I didn’t fully embrace my womanhood though, until I fell in love with a woman. I loved her for many things, and quite a few of them were directly tied to her femininity. She could be a rough and tumble tomboy, but whenever she decided to pull out her woman card, she played it devastatingly well. The things I most hated about my body, my breasts and my hips, I found unspeakably beautiful about her. Loving her body allowed me to love my own in places I never had. Loving her afforded me the opportunity to be soft, unguarded in ways I truly couldn’t be yet with a man. Loving her allowed me to forgive myself for being born female in a world that didn’t appreciate powerful, autonomous women.
In some ways, I had a psychic split that revolved around my gender identity. I can viscerally relate to the feeling of being trapped in the wrong body, because I felt that for a long time. I wasn’t impressed with the roles my womanhood, as defined by my experiences growing up, pitched to me, and the constant sublimated fear of my womanly body’s supposed physical vulnerability also fed those feelings of gender dysphoria. My story has ended in a blissful hybridization of strong male and female traits, but when someone tells me they feel like they are living in the wrong body, I have a healthy and understanding respect for their experience. I accept that they are who they say they are, end of story.
The complaint I hear most from people who really feel strongly about the male/female gender binary dynamic, is that embracing a gender spectrum is unnatural, ungodly and will most likely lead to the destruction of morality and the world as we currently know it. And they are partially correct, the world will indeed change but it need not end entirely or become amoral--a gender spectrum still runs between two mostly fixed poles, after all. Cisgendered heterosexuality remains the mainstream norm, at present, and should not be threatened by less statistically represented expressions of human gender and sexuality. No one expression or experience is more valid or more inherently moral.
I’m here to ask: what is immoral about adaptation and growth? My body is female, by nature, but is also very male, by nurture. My personal experience of this dynamic, although traumatic in origin, is now one of my greatest strengths, and my life is vastly enriched by my gender hybridization. I would argue that the more people who are able to tap into their own androgeny, the more chance there is for mature, balanced and autonomous individuals who are less driven by needs and desires of completion in relationships outside of themselves, which in turn could lead to a more tolerant and stable society. Let’s also not forget, for my sacred text lovers out there, that we are said to be created in the image of God, who is neither male nor female, according to said text. It is in my nature to be both/and.
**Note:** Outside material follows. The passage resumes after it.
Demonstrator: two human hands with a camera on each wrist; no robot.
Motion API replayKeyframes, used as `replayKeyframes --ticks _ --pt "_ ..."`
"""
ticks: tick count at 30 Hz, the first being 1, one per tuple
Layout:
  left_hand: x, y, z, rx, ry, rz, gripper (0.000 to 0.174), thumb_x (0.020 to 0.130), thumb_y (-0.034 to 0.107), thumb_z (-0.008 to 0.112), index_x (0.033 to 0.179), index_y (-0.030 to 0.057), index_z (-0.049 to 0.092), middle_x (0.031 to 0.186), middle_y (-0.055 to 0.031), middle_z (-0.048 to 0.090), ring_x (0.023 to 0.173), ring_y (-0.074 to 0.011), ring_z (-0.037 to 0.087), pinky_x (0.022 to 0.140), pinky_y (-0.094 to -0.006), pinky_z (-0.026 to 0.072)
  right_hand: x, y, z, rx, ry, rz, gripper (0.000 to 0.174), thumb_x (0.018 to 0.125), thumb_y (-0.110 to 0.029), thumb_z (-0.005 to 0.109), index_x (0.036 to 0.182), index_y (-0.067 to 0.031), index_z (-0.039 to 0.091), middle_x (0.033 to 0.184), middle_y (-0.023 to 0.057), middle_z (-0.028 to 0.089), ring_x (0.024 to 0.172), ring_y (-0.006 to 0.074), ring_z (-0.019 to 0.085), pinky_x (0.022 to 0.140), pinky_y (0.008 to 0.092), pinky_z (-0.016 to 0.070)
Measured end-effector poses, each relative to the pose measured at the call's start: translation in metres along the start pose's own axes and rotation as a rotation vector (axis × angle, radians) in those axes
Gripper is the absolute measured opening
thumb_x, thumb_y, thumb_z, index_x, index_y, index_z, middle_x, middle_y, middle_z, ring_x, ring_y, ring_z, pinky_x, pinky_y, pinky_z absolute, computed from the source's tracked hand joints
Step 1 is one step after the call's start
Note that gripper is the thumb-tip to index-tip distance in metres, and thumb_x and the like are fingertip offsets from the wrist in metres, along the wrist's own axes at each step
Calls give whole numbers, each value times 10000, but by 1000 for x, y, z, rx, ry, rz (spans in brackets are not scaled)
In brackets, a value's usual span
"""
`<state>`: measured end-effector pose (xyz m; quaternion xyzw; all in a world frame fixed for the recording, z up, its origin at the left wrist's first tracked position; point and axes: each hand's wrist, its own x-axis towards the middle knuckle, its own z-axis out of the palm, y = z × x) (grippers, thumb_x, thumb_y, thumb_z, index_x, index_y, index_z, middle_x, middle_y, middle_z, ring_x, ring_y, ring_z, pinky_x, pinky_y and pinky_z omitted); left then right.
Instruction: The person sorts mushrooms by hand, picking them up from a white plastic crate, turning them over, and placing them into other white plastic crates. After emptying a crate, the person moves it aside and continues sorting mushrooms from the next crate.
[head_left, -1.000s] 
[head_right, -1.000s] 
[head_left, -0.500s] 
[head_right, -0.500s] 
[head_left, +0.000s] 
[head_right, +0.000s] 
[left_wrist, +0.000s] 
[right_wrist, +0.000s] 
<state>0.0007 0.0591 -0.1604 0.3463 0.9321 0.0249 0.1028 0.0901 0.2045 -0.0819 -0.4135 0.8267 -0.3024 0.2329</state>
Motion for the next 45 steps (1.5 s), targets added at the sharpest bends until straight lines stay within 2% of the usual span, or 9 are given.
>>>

We exist in a living world that is constantly changing and rearranging. Our language is still alive, new words are added continuously to our lexicons. Our ability to compute and to observe on both the micro and the macro scales is increasing; we know more about our universe and our earth, with all its many organisms, than ever before. Adaptation is the key ingredient to the survival of life on this ever changing planet. It stands to reason that as our world expands and our ability to observe and quantify grows, so too should our definition of ourselves evolve.